On Thursday, the New York Democrat Dan Goldman said: “More than 10 months after Congressman [Ritchie] Torres and I filed a complaint … the committee has … concluded that George Santos defrauded his donors, filed false Federal Election Commission reports, and repeatedly broke the law in order to fraudulently win his election last November.”

Promising to “file a motion to expel Santos from Congress once and for all” after the Thanksgiving break, Goldman said Republicans “no longer have any fictional excuse to protect Santos in order to preserve their narrow majority”.

Mike Lawler, a New York Republican who has tried to expel Santos, said Santos should “end this farce and resign immediately. If he refuses, he must be removed from Congress. His conduct is not only unbecoming and embarrassing, it is criminal. He is unfit to serve and should resign today”.

Mike Johnson, the new Republican speaker, has said Santos deserves due process. Speaking to Fox News last month, he also said Republicans had “no margin for error”.

But according to the Washington Post, citing an anonymous source, Michael Guest of Mississippi, the Republican committee chair, planned to file a motion to expel Santos on Friday, setting up a possible vote after the Thanksgiving holiday next week.

Susan Wild of Pennsylvania, the ranking Democrat on the committee, said she “intend[ed] to vote yes on any privileged expulsion resolution … as the work of the committee is now complete, and I am no longer obligated to maintain neutrality”.

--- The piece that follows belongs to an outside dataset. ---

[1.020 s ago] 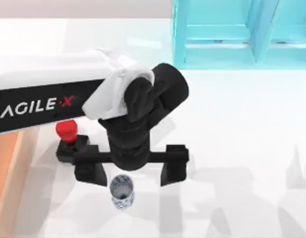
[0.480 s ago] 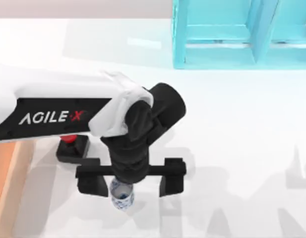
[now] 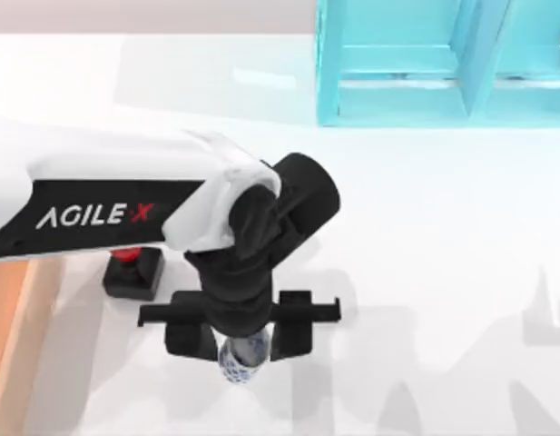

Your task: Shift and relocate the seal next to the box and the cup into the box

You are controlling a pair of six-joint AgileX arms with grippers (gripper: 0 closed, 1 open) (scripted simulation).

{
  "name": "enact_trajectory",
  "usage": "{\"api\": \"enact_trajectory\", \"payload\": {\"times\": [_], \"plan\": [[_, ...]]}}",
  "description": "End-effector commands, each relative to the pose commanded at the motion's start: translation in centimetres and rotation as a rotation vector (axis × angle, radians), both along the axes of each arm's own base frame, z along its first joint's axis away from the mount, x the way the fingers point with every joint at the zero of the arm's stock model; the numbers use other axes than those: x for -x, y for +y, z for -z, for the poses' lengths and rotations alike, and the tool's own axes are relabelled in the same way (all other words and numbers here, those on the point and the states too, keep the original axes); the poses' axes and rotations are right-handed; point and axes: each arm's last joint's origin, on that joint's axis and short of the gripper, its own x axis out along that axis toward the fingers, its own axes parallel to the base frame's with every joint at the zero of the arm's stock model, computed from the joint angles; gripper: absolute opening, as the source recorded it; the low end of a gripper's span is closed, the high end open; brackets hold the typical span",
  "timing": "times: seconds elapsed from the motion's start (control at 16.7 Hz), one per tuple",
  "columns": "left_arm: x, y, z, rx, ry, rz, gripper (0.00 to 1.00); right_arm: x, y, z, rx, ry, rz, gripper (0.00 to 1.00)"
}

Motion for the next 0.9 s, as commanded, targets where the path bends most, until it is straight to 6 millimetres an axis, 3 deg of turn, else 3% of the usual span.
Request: {"api": "enact_trajectory", "payload": {"times": [0.3, 0.9], "plan": [[0.0, 0.0, 0.0, 0.0, 0.0, 0.0, 0.02, 0.0, 0.0, 0.0, 0.0, 0.0, 0.0, 1.0], [-0.03, 0.06, -0.12, 0.001, -0.001, 0.001, 0.0, 0.0, 0.0, 0.0, 0.0, 0.0, 0.0, 1.0]]}}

Santos said: “If there was a single ounce of ETHICS in the ‘ethics committee’, they would have not released this biased report. The committee went to extraordinary lengths to smear myself and my legal team about me not being forthcoming (my legal bills suggest otherwise).

“It is a disgusting politicised smear that shows the depths of how low our federal government has sunk. Everyone who participated in this grave miscarriage of justice should all be ashamed of themselves.”

Somewhat optimistically, he called for a constitutional convention to formalise action against Joe Biden for supposed crimes. More contritely, Santos said he was “humbled yet again and reminded that I am human and I have flaws”.

The report was accompanied by extensive appendices including evidence of apparent malpractice. Santos was shown to have spent donor money on vacations, luxury goods, Botox treatment and the website OnlyFans.

One exhibit showed a suggestion by a staffer to place a microphone under a table bearing donuts for reporters, an offering that made headlines earlier this year.

The committee said Santos had not cooperated, “continues to flout his statutory financial disclosure obligations and has failed to correct countless errors and omissions in his past [financial disclosure] statements, despite being repeatedly reminded … of his requirement to do so.

“The [committee] also found that, despite his attempts to blame others for much of the misconduct, Representative Santos was a knowing and active participant in the wrongdoing. Particularly troubling was Representative Santos’ lack of candour during the investigation itself.”

The committee said it would refer its findings to federal prosecutors. Members of Congress, it said, should take any action “appropriate and necessary … to fulfill the House’s constitutional mandate to police the conduct of its members”.

Outside Congress, Brett Edkins, of the pressure group Stand Up America, said: “This report has one clear conclusion: Santos is wholly unfit to hold office.

“If George Santos had any shame or remorse over deceiving hard-working New Yorkers and his colleagues in Congress, he would resign immediately. Instead, he continues to use every possible lie and excuse to cling to power … since he refuses to step down, House Republicans should grow a backbone and expel him.”